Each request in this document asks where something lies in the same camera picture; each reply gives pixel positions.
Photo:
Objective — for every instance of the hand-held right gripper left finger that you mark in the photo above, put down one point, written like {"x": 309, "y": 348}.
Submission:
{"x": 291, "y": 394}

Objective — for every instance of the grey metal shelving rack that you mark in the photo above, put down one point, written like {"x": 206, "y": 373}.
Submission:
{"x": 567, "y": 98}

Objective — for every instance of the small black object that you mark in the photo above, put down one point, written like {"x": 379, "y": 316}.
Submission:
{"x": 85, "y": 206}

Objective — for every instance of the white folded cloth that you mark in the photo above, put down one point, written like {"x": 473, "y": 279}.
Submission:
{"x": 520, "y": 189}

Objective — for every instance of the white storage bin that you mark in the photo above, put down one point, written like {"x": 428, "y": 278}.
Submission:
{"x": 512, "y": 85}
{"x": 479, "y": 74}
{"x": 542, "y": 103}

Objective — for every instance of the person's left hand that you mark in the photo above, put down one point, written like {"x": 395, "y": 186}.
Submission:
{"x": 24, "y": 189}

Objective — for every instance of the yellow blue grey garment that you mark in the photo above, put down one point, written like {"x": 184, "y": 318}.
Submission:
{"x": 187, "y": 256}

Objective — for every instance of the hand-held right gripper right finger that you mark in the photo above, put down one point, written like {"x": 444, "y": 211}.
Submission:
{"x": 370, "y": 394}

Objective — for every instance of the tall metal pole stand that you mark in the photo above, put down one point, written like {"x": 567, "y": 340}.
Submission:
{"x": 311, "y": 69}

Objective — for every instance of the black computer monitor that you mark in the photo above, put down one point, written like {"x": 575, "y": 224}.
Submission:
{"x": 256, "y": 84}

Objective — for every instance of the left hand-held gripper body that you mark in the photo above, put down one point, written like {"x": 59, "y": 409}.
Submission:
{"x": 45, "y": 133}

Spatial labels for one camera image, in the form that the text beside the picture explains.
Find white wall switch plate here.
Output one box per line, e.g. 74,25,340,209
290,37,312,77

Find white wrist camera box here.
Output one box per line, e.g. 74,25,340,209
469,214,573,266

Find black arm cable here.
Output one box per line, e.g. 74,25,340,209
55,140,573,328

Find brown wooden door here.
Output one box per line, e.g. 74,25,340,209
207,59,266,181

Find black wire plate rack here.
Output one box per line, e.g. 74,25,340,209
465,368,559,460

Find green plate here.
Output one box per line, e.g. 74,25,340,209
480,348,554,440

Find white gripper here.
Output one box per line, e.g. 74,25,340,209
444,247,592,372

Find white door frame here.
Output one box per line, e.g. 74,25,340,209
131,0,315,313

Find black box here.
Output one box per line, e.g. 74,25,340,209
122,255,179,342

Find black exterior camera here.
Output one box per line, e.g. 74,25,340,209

+---+

## [What is expected]
Everything from the line with "Find black box here." down to the last line of the data above should be returned exactly, with both ends kept and nothing added.

## [Reply to the exercise]
Find black box here.
Output one box per line, e.g. 74,25,340,209
122,255,179,342

Find black exterior camera here.
Output one box per line, e.g. 74,25,340,209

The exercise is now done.